When it comes to looking at how they came about, it is easy to see how both as indebted to the wave of Gothic fiction of the late 18th century. But to understand the nature of this relationship, it is necessary to explore what the 'Gothic' really represented, for its history is a convoluted one. For a long time it was a term of abuse. This originates from around the time of the Renaissance, where Gothic was a short hand for Medieval, which the intellectuals of the time dismissed in favour of a revival of a superior Classical milieu. By the era which has come to been known as the Romantic era, artists and philosophers were questioning the wisdom of Renaissance philosophy, considering new departures in thought. This led [indirectly and in an arguably limited sense] to a the adoption of an idealised mediaevalism as the artistic counterpart to this philosophical movement, imbuing the Gothic with a new-found dignity. Therefore, while the Gothic in fiction was still generally used in a pejorative sense, this was now being done in a rather more tongue-in-cheek, almost complimentary fashion with connotations of inventiveness and rebellion, and the potential for more than just horror.


It should also be noted the enlightenment itself saw the unleashing of countless new scientific ideas, with advances in technology and industry.
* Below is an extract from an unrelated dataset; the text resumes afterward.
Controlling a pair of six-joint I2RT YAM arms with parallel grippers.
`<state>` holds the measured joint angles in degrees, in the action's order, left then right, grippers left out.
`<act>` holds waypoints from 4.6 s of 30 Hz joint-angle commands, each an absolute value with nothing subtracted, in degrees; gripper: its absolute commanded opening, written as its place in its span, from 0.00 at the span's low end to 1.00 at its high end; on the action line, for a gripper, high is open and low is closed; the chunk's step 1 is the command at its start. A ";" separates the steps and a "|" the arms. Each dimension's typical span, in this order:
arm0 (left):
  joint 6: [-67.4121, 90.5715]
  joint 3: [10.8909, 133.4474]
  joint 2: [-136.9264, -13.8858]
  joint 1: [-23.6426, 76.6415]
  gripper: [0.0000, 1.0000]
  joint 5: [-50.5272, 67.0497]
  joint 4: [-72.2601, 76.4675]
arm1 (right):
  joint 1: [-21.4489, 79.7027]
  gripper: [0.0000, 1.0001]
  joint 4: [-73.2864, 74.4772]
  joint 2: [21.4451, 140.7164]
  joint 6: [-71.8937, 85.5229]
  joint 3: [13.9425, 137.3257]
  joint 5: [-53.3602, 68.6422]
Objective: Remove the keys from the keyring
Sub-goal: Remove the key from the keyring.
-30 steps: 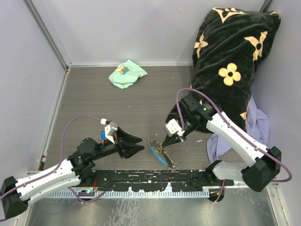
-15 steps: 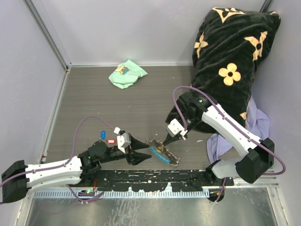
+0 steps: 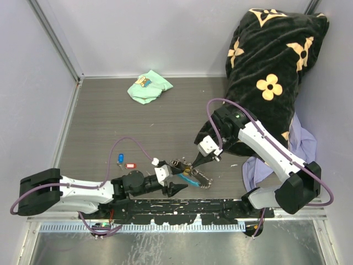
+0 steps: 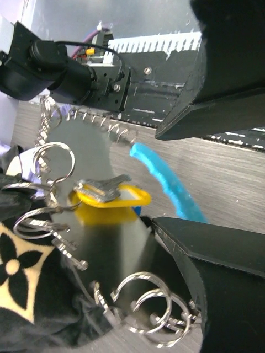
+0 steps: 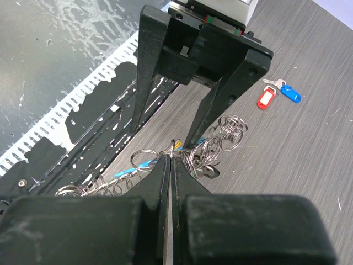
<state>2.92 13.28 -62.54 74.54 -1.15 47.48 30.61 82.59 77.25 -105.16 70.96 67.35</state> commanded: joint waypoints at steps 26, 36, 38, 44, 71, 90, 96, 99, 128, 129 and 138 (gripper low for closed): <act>5.76 25.68 -71.59 76.53 0.30 -10.07 50.27 | 27.82 0.01 82.88 71.87 -109.91 65.80 72.22; 8.86 23.70 -68.48 76.47 0.03 -10.56 48.91 | 26.97 0.01 82.13 70.45 -109.27 64.96 72.14; 8.49 23.72 -67.16 76.47 0.00 -10.53 46.45 | 26.90 0.01 80.99 70.27 -107.52 64.73 72.08; 5.02 27.07 -60.12 76.47 0.00 -9.43 31.29 | 26.89 0.01 75.25 69.49 -99.36 63.31 70.52; 2.31 47.63 -57.06 76.17 0.00 -6.90 -7.71 | 28.65 0.01 63.37 69.15 -82.42 61.07 69.65; 2.92 51.47 -54.63 72.53 0.00 -1.07 -15.62 | 27.84 0.37 56.02 69.79 -69.24 60.76 73.64; 1.66 51.88 -52.95 71.41 0.00 0.13 -19.17 | 27.47 0.37 55.38 70.43 -68.76 59.28 78.38; 0.96 52.94 -52.84 70.79 0.00 0.47 -21.57 | 27.94 0.29 52.57 71.10 -66.50 57.63 79.71; -5.40 58.43 -58.03 67.74 0.00 12.06 -24.91 | 37.96 0.37 32.43 71.44 -49.38 52.70 72.27; -5.44 58.49 -58.26 67.54 0.00 12.58 -24.86 | 38.17 0.40 32.43 71.27 -49.45 52.54 72.67; -6.24 58.59 -58.56 66.30 0.00 14.53 -23.75 | 40.37 0.44 39.85 71.07 -59.08 53.46 76.50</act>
These, too, were challenging countless old ideas of man's place in the universe. Mary herself was the wife of Percy Bysshe Shelley, among whose radical attributes was a confirmed atheism that impacted much on his writing and personal philosophy. Mary herself would witness a demonstration of these advancements not long before composing Frankenstein. This came in the form of an experiment performed before a crowd, that involved applying an electric current to the head of an executed criminal, causing its facial muscles to twitch, and even its eyes to open. It is easy to see how this may have left an understandable impression on the young writer.

Yet while fear of the unknown is the understandable outcome of these rapid ideological shifts, it would be wrong to say Shelley was concerned only with its negative potential. After all, the full title of the 1818 edition is Frankenstein, or The Modern Prometheus. Prometheus was the god who stole fire from the Olympians, and gave it to aid suffering humanity. This became an allegory for the Enlightenment itself, and Prometheus, though in legend condemned to suffer for his crime, was dignified in art, and celebrated as a hero of the modern age, and was even the subject of Percy Shelley's epic poem Prometheus Unbound. Thus, while Frankenstein suffers for his efforts, he, too is a hero. His tale is thus a cautiously optimistic one, and ultimately constitutes science-fiction more than weird fiction.
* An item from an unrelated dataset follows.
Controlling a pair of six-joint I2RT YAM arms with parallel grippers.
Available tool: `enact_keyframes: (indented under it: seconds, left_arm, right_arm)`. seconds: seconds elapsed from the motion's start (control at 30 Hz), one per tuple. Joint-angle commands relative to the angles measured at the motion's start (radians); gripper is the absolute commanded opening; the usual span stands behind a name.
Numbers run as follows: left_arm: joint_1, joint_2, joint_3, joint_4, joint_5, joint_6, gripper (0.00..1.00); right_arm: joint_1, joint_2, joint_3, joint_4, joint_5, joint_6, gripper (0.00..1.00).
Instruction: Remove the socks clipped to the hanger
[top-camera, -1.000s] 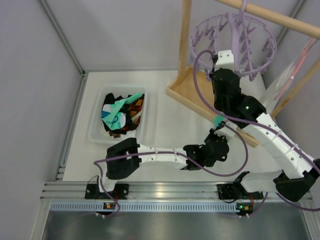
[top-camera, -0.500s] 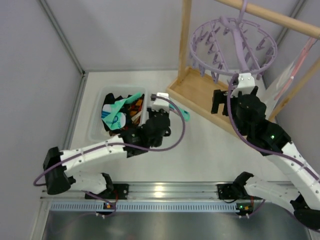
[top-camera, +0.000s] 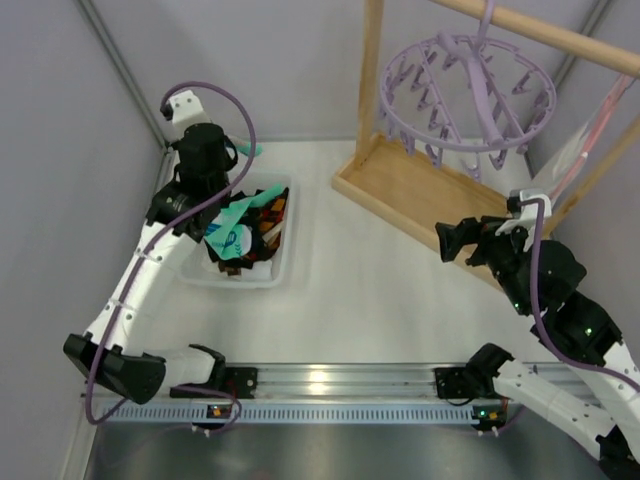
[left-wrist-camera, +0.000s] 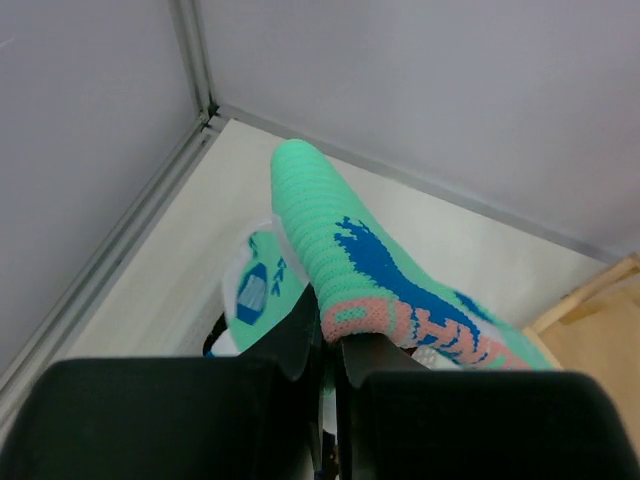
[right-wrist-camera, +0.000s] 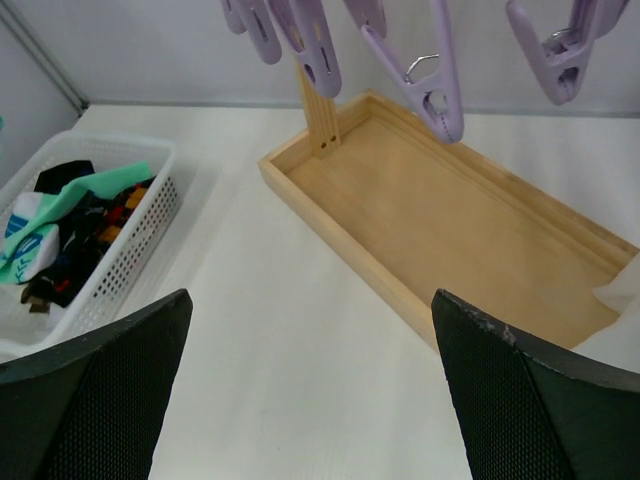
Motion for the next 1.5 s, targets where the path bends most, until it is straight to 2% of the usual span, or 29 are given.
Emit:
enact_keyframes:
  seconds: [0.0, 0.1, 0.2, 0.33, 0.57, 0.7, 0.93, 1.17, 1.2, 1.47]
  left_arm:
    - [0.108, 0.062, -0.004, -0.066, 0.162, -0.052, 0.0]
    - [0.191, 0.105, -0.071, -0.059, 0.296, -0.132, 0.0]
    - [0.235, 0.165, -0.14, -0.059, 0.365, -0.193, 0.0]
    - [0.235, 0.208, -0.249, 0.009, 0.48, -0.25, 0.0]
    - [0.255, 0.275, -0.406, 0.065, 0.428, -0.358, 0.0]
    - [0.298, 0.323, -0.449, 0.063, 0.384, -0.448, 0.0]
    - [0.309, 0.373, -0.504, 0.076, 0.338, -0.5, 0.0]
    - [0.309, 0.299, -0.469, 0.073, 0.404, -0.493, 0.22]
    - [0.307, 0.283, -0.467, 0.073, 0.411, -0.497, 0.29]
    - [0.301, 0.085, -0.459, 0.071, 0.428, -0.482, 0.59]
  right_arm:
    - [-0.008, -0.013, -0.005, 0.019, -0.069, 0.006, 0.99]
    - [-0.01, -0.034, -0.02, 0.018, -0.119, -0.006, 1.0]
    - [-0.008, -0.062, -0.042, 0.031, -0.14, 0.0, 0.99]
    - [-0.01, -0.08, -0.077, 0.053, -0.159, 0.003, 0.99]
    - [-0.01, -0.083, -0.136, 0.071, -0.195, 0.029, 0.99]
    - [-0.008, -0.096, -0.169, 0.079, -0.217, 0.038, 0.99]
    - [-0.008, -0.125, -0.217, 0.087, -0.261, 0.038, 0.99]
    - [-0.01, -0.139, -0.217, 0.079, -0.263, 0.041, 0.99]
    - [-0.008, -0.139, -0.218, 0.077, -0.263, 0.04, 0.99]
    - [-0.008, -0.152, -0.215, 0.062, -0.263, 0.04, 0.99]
In any case, it is important to remember that what the Gothic provided was a medium of transgression, reflecting the dual advances art and science of the age, and providing a potent spawning ground for ideas. Concepts which fell within the scope of Gothic fiction could be used to provoke horror for its own sake, to explore the potential of human comprehension, or to explore the potential of human comprehension in order to provoke horror for its own sake. Thus, it is easy to see how weird fiction is ostensibly Science-fiction's evil twin, separated in their infancy, to which the Gothic was their irresponsible mother.